▶ Your instructions
Find the line with "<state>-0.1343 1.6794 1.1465" in the entries below, then reproduce it and every line after it down to and including the line with "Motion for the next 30", exactly.

----

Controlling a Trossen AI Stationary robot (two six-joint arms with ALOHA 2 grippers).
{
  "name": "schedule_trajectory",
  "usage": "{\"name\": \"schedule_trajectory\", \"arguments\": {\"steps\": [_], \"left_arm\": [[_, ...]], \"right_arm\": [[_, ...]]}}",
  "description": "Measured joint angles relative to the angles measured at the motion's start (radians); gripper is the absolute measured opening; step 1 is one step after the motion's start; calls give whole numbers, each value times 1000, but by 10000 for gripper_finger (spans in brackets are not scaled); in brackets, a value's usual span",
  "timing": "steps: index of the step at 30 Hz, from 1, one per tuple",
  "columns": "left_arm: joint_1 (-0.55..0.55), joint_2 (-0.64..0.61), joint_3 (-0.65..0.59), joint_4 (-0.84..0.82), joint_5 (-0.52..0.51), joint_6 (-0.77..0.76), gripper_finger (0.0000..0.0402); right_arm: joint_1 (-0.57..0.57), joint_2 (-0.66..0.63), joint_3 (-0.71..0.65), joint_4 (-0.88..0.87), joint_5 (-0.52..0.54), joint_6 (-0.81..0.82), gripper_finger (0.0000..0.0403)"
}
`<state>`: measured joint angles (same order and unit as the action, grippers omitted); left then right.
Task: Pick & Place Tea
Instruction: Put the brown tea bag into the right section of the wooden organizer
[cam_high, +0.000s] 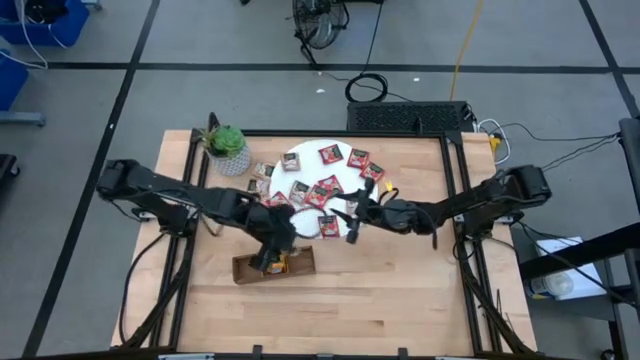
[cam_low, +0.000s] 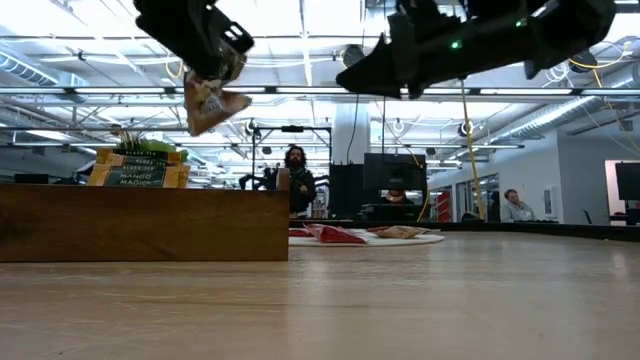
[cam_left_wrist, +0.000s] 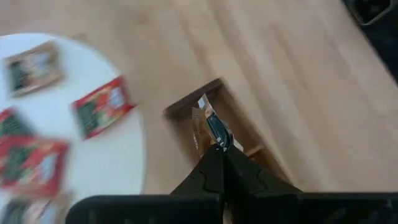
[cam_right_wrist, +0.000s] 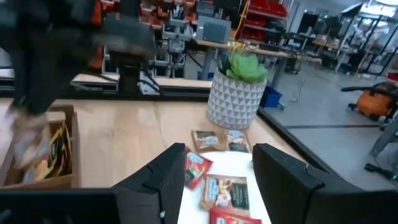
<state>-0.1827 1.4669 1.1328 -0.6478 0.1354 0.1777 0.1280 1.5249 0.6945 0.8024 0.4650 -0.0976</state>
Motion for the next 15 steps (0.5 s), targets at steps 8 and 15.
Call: {"name": "schedule_trajectory", "arguments": {"steps": [8,15], "left_arm": [[22,153,14,41,88,31,1],[48,212,14,74,101,38,2]], "right_arm": [[-2,8,-4,-18,2,15,169],[-3,7,-3,-26,2,16,165]]}}
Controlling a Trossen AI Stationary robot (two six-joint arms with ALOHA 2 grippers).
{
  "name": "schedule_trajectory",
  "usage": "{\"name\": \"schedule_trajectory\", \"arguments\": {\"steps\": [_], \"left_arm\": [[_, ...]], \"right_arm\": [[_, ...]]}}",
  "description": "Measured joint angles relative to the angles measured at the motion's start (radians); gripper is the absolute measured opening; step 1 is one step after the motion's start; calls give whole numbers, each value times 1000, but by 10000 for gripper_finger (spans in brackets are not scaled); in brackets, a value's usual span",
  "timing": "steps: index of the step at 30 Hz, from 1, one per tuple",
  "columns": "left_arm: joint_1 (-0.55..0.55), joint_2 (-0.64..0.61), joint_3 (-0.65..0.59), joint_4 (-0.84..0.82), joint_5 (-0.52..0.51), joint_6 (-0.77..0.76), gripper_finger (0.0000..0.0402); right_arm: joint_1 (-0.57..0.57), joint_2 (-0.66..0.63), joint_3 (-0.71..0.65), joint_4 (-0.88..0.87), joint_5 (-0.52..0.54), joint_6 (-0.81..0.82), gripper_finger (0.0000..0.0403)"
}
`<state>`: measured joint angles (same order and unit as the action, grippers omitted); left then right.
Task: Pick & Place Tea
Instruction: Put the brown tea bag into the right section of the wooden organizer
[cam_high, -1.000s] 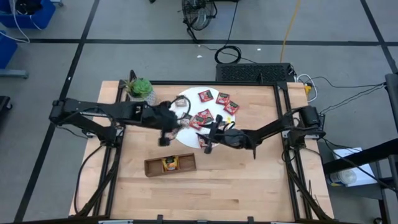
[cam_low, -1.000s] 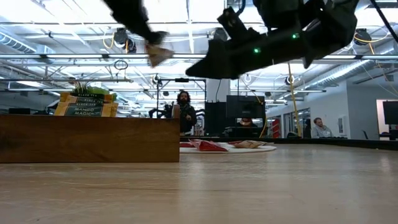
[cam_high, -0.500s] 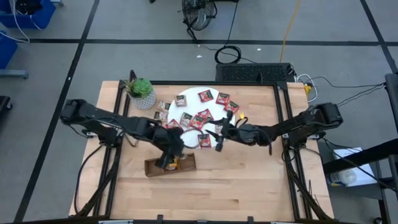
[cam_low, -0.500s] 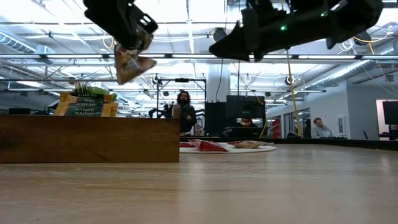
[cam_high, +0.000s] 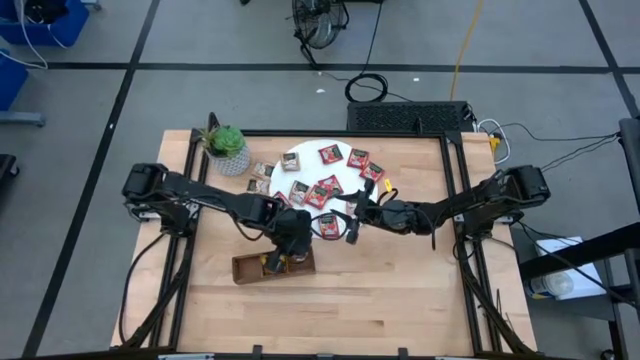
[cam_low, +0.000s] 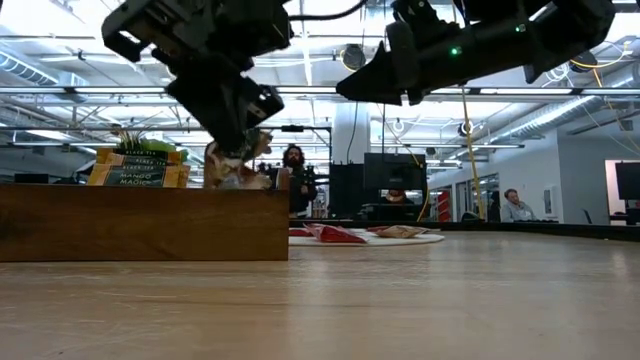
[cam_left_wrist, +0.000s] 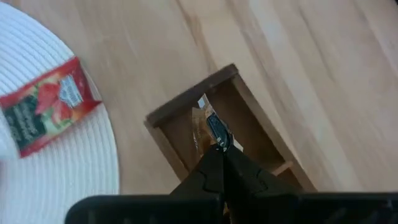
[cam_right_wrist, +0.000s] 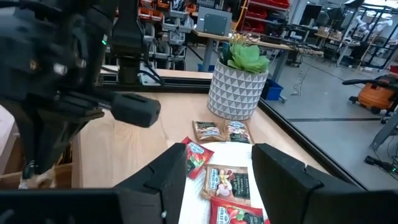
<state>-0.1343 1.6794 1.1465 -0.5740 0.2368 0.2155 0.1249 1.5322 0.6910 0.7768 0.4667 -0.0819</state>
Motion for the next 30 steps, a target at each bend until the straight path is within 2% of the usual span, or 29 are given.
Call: {"name": "schedule_trajectory", "arguments": {"steps": [9,17,22,30], "left_arm": [[18,18,0,-25,-34,-17,15],[27,18,0,-34,-81,-73,7],[27,18,0,-32,-80,-118,34],[27,11,0,-40,-100,-107,84]], "right_arm": [[1,0,0,-5,0,0,164],[1,0,0,-11,0,-6,164],[1,0,0,-12,0,-5,164],[1,0,0,-15,0,-3,164]]}}
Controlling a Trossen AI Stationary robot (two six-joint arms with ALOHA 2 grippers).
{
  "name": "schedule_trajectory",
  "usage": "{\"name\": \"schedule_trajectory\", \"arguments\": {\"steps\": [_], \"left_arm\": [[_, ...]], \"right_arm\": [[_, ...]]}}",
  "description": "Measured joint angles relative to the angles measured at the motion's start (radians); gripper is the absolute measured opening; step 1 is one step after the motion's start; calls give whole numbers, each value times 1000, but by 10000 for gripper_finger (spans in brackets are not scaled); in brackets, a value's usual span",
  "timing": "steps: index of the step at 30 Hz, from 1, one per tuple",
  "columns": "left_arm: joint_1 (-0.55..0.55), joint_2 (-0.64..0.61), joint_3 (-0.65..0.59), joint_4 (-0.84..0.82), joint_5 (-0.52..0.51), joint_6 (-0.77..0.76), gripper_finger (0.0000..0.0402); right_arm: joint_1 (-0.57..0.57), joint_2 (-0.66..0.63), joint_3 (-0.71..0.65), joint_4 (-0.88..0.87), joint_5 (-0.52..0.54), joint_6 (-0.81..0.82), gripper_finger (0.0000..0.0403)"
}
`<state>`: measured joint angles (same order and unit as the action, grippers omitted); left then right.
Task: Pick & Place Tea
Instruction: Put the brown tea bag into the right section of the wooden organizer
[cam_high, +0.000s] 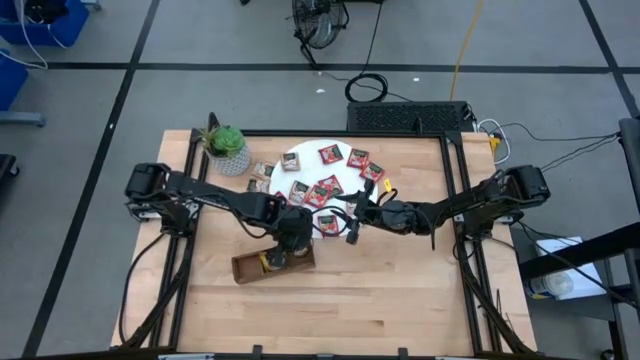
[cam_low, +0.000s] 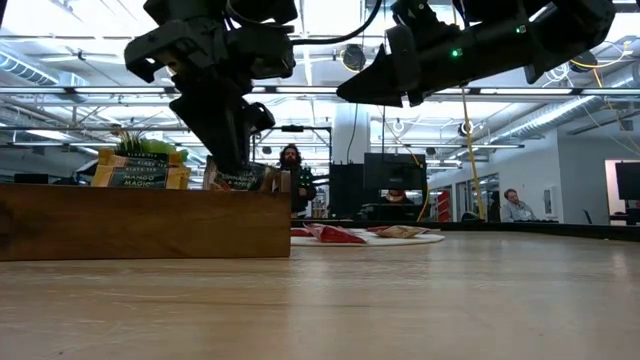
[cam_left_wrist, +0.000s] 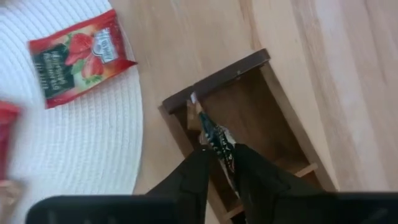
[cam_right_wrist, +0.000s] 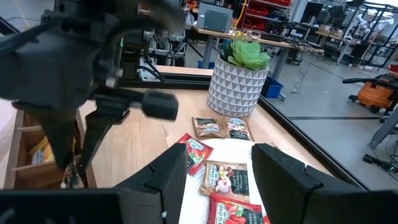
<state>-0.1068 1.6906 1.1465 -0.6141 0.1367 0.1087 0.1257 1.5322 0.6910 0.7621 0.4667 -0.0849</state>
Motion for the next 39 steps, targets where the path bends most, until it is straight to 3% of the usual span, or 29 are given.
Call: {"name": "schedule_trajectory", "arguments": {"steps": [5,10,15,21,28,39], "left_arm": [[0,-19,37,-99,-120,27,97],[-3,-42,118,-188,-167,-20,99],[-36,-43,194,-246,-165,-90,91],[-106,1,212,-261,-96,-125,10],[-154,89,213,-219,-85,-217,3],[-136,248,213,-200,-67,-224,2]], "right_arm": [[0,0,0,-12,0,-1,164],[0,0,-11,-11,0,9,164],[1,0,-40,-11,0,21,164],[3,0,-81,31,0,26,164],[20,-1,-122,136,0,-13,164],[74,-1,-127,146,2,-43,164]]}}
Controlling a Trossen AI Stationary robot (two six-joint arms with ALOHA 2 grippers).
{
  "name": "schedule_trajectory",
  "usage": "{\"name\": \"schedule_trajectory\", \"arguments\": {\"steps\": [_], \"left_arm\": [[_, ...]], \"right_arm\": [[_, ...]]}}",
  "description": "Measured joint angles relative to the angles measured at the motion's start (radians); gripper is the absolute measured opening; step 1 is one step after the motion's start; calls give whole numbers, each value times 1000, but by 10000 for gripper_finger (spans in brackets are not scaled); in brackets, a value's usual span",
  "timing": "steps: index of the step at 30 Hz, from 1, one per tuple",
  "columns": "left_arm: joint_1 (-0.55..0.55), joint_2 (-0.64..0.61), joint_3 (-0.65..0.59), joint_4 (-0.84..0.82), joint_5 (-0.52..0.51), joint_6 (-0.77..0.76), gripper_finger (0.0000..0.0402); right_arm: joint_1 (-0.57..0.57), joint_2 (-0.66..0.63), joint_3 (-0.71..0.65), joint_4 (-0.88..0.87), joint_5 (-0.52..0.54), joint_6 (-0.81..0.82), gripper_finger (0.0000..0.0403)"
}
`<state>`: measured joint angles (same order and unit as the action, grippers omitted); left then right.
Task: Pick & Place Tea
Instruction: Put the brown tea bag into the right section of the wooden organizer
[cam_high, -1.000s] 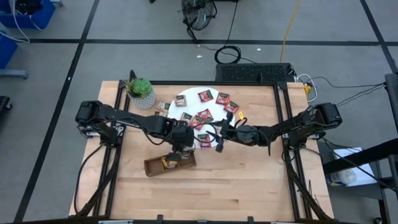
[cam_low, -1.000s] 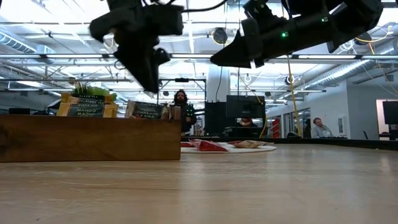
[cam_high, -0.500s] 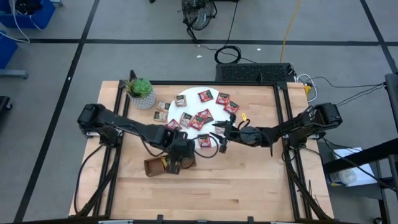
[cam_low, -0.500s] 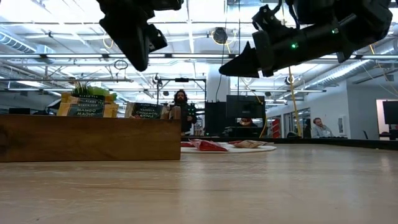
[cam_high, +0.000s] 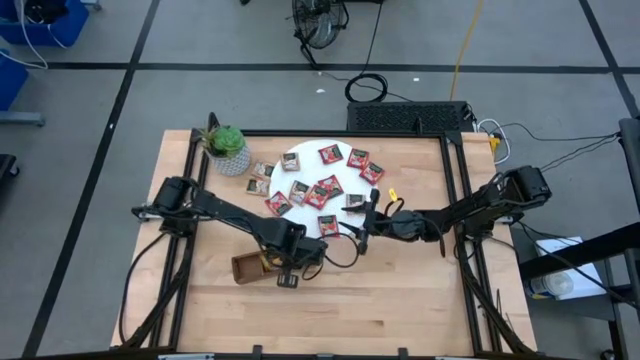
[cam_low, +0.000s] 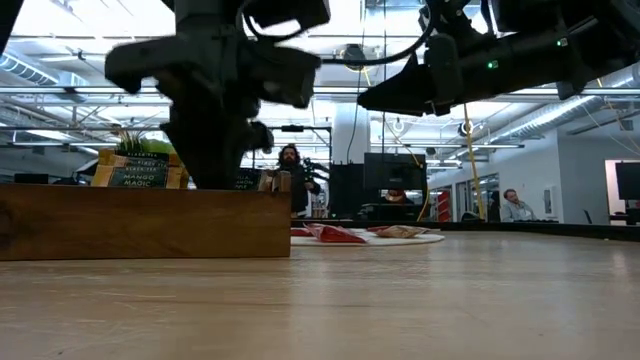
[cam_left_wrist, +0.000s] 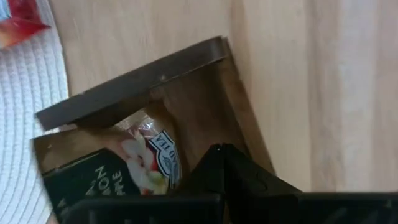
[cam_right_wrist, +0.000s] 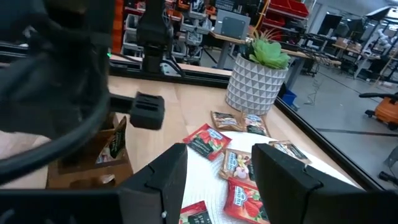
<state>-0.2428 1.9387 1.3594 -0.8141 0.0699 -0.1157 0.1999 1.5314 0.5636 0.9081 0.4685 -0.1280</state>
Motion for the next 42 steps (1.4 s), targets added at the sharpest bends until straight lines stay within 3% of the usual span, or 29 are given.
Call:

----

▶ Task solution
<state>-0.1343 1.6794 1.1465 -0.5740 0.2368 0.2155 0.1249 1.5322 0.6910 0.7768 0.4667 -0.0819</state>
Motion for the next 30 steps, a target at each bend until the straight path is within 2% of the usual span, or 29 are given.

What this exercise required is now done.